Task instructions ->
Starting at the top line, print the entries below exactly as they are and skip every picture.

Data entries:

—————

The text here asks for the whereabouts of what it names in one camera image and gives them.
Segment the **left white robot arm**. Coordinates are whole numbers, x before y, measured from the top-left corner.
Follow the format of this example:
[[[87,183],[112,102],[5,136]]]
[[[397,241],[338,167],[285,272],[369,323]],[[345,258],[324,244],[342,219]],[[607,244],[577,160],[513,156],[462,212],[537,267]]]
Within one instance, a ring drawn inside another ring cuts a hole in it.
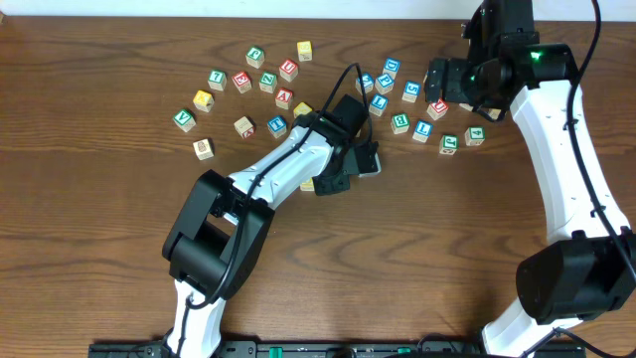
[[[355,140],[366,114],[296,118],[287,138],[228,177],[209,170],[195,182],[162,248],[178,306],[164,357],[210,357],[221,343],[226,302],[253,271],[276,208],[307,180],[318,195],[349,189],[352,175],[375,175],[378,144]]]

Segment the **yellow block O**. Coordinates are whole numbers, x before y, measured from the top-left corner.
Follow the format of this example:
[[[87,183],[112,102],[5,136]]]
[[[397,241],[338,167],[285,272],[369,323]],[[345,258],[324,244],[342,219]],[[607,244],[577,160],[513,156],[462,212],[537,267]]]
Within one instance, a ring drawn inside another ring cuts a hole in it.
[[[299,189],[301,191],[313,192],[315,190],[313,179],[309,178],[307,181],[302,182]]]

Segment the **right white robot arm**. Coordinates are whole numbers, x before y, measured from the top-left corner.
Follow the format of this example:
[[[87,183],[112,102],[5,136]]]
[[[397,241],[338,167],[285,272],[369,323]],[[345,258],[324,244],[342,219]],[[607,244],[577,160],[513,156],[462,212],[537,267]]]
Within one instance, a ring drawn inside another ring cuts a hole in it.
[[[635,290],[635,234],[596,156],[580,75],[565,44],[477,48],[428,65],[427,101],[512,115],[546,210],[547,247],[519,264],[516,299],[482,329],[489,355],[527,357],[556,334],[620,309]]]

—————

Answer below ->
The text here asks for the whereabouts of what it names in one camera image and gives them.
Segment the **left white robot arm**. Coordinates are whole numbers, x before y, measured from the top-left corner.
Follow the format of this example:
[[[87,183],[112,102],[5,136]]]
[[[397,241],[338,167],[285,272],[369,323]],[[345,258],[324,244],[342,219]],[[607,244],[577,160],[513,156],[462,212],[537,267]]]
Within one instance, a ring drawn inside another ring cuts a hole in it.
[[[355,140],[366,114],[296,118],[287,138],[228,177],[209,170],[195,182],[162,248],[178,306],[164,357],[210,357],[221,343],[226,302],[253,271],[276,208],[307,180],[318,195],[349,189],[352,175],[375,175],[378,144]]]

Segment the **yellow block O**. Coordinates are whole numbers, x before y, measured from the top-left corner.
Follow the format of this example:
[[[87,183],[112,102],[5,136]]]
[[[397,241],[338,167],[285,272],[369,323]],[[345,258],[324,244],[342,219]],[[607,244],[577,160],[513,156],[462,212],[537,267]]]
Within one instance, a ring drawn inside another ring cuts a hole in it.
[[[299,189],[301,191],[313,192],[315,190],[313,179],[309,178],[307,181],[302,182]]]

Segment the **right white robot arm**. Coordinates are whole numbers, x before y, measured from the top-left corner.
Follow the format of this example:
[[[87,183],[112,102],[5,136]]]
[[[397,241],[338,167],[285,272],[369,323]],[[345,258],[324,244],[342,219]],[[607,244],[577,160],[513,156],[462,212],[537,267]]]
Within one instance, a ring drawn inside another ring cuts a hole in it.
[[[635,290],[635,234],[596,156],[580,75],[565,44],[477,48],[428,65],[427,101],[512,115],[546,210],[547,247],[519,264],[516,299],[482,329],[489,355],[527,357],[556,334],[620,309]]]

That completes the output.